A new research grant is looking at the idea of reflooding lowland depressions to alleviate the problem on the coasts, starting with the Qattara Depression, a massive low-lying desert area in western Egypt. Amir AghaKouchak, a professor of environmental and civil engineering at the University of California, Irvine, who focuses on climate extremes and solutions, is carrying out the research under a grant from the ARC Initiative, a climate change fund of the U.S.-based nonprofit Renaissance Philanthropy. AghaKouchak’s work with ARC could be groundbreaking.
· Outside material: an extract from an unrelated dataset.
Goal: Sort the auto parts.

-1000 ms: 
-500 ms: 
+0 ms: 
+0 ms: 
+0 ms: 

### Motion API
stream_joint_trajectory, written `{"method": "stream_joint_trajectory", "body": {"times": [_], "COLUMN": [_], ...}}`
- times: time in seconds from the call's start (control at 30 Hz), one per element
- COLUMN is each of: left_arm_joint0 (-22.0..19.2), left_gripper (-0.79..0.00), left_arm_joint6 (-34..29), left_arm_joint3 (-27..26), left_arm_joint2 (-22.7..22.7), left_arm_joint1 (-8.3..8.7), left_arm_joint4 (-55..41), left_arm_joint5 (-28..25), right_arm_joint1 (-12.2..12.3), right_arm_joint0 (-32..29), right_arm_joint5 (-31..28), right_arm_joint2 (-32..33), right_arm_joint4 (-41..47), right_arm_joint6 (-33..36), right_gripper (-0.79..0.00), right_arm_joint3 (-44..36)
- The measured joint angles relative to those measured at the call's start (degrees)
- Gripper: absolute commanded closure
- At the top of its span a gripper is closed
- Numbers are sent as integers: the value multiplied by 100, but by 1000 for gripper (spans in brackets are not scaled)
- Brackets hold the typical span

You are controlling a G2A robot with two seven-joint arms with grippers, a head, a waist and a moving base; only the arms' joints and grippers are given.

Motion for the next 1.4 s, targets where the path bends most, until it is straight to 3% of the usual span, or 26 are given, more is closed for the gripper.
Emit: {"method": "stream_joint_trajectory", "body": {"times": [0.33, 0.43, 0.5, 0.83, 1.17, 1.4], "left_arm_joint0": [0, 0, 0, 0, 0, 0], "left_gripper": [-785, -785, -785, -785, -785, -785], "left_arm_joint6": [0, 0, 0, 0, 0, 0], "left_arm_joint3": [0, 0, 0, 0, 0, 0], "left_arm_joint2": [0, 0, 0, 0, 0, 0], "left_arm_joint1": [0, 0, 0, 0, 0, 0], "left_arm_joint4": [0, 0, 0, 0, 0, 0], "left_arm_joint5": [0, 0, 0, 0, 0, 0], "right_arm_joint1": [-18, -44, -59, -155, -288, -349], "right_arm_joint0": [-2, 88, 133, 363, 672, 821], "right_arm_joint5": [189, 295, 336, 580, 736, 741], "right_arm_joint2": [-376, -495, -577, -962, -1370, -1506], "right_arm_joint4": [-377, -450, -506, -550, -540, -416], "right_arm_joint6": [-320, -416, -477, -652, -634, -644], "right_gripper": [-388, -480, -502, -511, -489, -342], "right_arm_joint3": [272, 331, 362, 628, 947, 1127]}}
It is certainly ambitious, and likely to become controversial.
“Inland Sea Reflooding is the reconnection of large, below-sea-level basins to the ocean to create stable inland seas,” he told Mongabay by email. The initial flooding of the depression in Egypt, which at its lowest sits 133 m (436 ft) below sea level, could lower global sea levels by a few millimeters. Moreover, evaporation from the new inland sea would continue to curtail sea level rise over time, AghaKouchak says.
The new sea could potentially bring other benefits, according to AghaKouchak, such as renewable energy, aquaculture and even tourism.
Despite the unorthodox nature of the idea, it’s actually not new. The idea of flooding the Qattara Depression goes back to the late 1800s — and even inspired Jules Verne’s last novel, Invasion of the Sea. In the 1950s, even the CIA looked into the idea. Originally, the point was not to lower sea levels but to produce hydroelectric power, with possible side benefits such as desalination for freshwater and a new coastline for development.
Researching the idea doesn’t mean we’re actually going to reflood the Qattara Depression; many barriers remain, according to AghaKouchak. There would need to be adequate governance; compensation and justice for the sparse populations that currently live in the desert; environmental studies; and agreement within Egypt and the international community.
The Qattara Depression isn’t the only place we could reflood. Others include the Dead Sea, bordered by Jordan, Israel and the Israeli-occupied West Bank, and the Danakil Depression in Ethiopia. None of them are straightforward and all would likely be highly controversial, resting, as they do, amid the debate over whether geoengineering is an appropriate response to climate change, as well as complicated geopolitical relations.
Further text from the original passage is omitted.